TCU @ Colorado,4 pm ET
Graham writes about Louisville coach Walz:

Inspiration can be a tough word to say when you stutter.

Trust me, I've got about 30 years of experience, so I don't stammer that sentiment lightly in talking about the man who is making his words count for Louisville this season.

"Where I used to be compared to where I am now, you know, it's twofold," Louisville coach Jeff Walz said over the phone. "If you would have told me 20 years ago, when I was even a freshman in college, that I would be coaching and having to get up in front of people and talk and do a press conference, I would have told you you were crazy."

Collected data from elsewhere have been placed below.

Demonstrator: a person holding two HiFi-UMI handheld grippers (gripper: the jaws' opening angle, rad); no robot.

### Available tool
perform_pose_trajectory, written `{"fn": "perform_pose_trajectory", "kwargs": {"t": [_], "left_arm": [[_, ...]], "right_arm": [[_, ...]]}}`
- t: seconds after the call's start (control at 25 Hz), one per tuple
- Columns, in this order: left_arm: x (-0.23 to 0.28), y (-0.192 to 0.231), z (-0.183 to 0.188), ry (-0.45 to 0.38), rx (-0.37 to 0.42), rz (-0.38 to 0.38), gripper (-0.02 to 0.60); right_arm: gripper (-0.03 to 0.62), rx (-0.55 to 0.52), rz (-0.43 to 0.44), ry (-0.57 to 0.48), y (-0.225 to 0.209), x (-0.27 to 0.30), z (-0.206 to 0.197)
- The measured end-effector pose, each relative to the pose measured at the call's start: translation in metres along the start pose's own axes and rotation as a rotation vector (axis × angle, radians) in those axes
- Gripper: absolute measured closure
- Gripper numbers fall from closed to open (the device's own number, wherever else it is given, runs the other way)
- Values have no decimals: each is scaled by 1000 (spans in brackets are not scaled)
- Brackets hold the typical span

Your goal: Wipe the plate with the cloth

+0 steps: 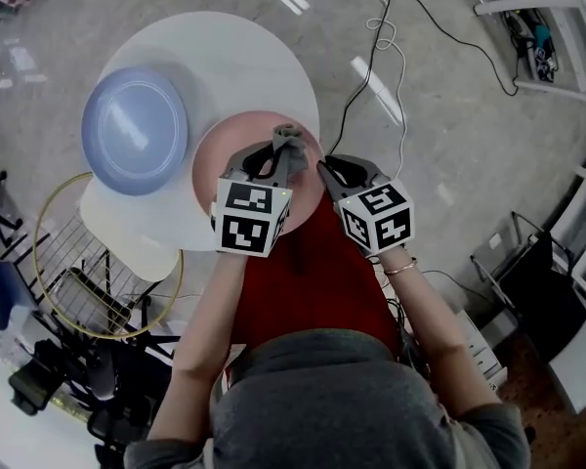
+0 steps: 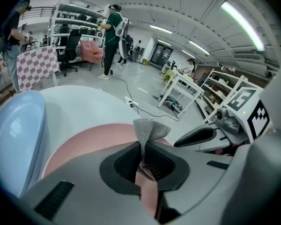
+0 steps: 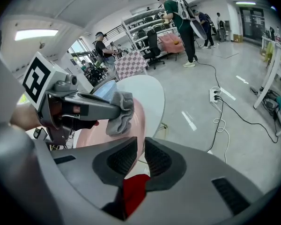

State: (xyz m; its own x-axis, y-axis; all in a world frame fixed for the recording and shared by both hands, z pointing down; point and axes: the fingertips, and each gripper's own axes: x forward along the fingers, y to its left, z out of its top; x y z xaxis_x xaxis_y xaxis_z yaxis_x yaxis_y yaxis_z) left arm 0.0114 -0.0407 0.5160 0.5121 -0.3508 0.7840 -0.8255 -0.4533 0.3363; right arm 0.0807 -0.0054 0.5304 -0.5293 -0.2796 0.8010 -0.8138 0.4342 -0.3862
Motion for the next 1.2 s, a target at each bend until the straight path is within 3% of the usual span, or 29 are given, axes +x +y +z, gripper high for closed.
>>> {"fn": "perform_pose_trajectory", "kwargs": {"t": [0.2,0.44,0.76,1.2], "left_arm": [[20,-15,-5,96,85,-52,545],[36,-15,-9,159,115,-29,545],[40,7,-4,146,48,68,545],[12,71,-7,113,-60,238,544]], "right_arm": [[533,-4,8,31,-2,3,0],[533,-32,6,35,-2,6,2],[534,-77,-19,44,-3,7,5],[534,-104,-47,50,-1,7,4]]}}
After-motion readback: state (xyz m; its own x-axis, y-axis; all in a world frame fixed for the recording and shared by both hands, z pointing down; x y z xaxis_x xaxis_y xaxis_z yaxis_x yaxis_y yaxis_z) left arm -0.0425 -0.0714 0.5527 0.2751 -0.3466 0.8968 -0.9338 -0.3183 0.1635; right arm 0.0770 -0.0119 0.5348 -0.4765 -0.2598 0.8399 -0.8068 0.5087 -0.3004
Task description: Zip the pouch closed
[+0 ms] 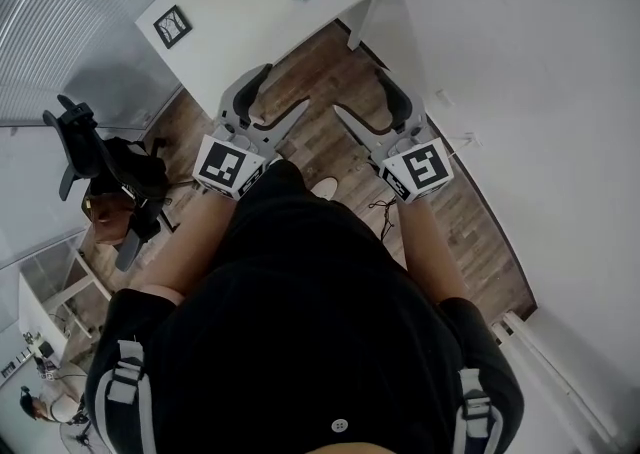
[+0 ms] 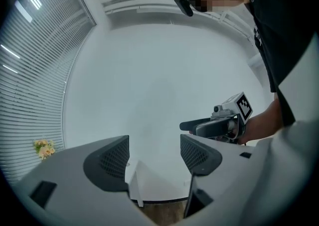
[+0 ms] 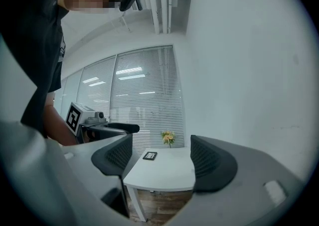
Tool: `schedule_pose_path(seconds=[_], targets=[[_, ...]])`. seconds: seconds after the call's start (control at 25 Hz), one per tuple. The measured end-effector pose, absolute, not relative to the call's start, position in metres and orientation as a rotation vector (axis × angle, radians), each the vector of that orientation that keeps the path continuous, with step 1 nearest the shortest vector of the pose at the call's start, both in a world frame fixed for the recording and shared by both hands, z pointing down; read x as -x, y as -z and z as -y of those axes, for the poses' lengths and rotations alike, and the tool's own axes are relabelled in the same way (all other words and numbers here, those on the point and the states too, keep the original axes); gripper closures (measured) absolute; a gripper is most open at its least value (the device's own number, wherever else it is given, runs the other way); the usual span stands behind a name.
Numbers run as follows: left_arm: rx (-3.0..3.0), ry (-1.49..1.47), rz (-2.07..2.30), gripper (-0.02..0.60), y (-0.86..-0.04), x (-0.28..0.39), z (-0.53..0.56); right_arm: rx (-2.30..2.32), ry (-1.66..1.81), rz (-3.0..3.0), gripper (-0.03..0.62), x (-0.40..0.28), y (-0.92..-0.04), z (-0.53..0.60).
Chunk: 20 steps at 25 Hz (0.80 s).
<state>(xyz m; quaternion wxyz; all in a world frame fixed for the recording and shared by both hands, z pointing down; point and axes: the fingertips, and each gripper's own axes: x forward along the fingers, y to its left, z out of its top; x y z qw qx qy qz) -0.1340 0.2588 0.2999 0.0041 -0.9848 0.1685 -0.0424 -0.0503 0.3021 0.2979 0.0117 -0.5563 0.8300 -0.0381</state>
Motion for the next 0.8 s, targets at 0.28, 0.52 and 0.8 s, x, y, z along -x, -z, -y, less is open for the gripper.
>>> schedule_pose_path(seconds=[0.28, 0.52, 0.8], targets=[[3.098, 0.148, -0.538, 0.273, -0.310, 0.123, -0.236, 1.746, 0.140, -2.585, 0.232, 0.038, -0.304, -0.284], [3.114, 0.141, -0.523, 0.273, -0.316, 0.106, -0.195, 1.783, 0.162, -2.611, 0.232, 0.021, -0.311, -0.250], [3.122, 0.145, -0.507, 0.273, -0.321, 0.089, -0.138, 1.811, 0.190, -2.630, 0.232, 0.005, -0.318, -0.189]])
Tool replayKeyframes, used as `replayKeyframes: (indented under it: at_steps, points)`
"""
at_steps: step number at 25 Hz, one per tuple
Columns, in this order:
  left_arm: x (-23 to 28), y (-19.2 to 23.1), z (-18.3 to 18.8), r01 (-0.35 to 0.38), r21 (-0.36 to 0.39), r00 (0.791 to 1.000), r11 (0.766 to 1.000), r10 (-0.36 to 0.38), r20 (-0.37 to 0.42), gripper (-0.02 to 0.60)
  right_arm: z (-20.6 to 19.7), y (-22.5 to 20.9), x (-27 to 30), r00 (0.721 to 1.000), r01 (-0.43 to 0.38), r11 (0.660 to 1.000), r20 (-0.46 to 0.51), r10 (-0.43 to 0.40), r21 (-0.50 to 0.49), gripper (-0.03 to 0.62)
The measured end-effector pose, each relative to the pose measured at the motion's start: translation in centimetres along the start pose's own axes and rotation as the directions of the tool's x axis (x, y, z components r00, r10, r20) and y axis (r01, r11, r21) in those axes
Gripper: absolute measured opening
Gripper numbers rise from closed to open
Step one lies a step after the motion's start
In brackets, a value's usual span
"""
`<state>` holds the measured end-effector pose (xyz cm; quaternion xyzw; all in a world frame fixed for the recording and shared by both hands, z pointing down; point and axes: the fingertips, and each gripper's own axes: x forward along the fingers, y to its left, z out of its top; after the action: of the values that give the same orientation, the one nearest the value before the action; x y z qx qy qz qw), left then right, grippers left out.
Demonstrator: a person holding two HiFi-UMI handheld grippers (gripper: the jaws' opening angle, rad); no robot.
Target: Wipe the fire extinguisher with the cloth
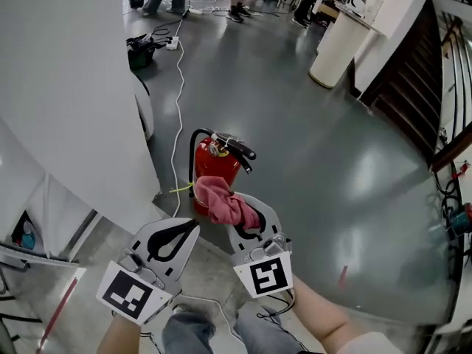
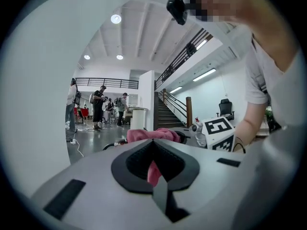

How glad am I that my local cable conglomerate has added ESPNU, 'cause there's nothin' like staying up late watching women's basketball.

Last night it was the D-II semi-finals. Fun to be able to watch the people I've been blogging about in action. Also, a shout out to the announcers for the game -- good play-by-play work, thoughtful analysis and lots of good background information for us newbies.

The first semi-final featured the Seawolves v. the Norse (or, UAlaska-Anchorage v. Northern Kentucky). Both teams reflected the adage (well, my adage) that there are times when basketball is a beautiful game to watch -- and then there are times when it's just plain ornery.

The teams seemed tight, with none of the offensive flow displayed in their Elite Eight games. UAA was only 16 of 55 (29.1 percent) from the floor with star center Rebecca Kielpinski having a 1 of 12 shooting night. It was no prettier for the the Norse: At one time early in the second half, NKU had seven straight possessions end in turnovers and were unable to score in the first 6:20 of the period.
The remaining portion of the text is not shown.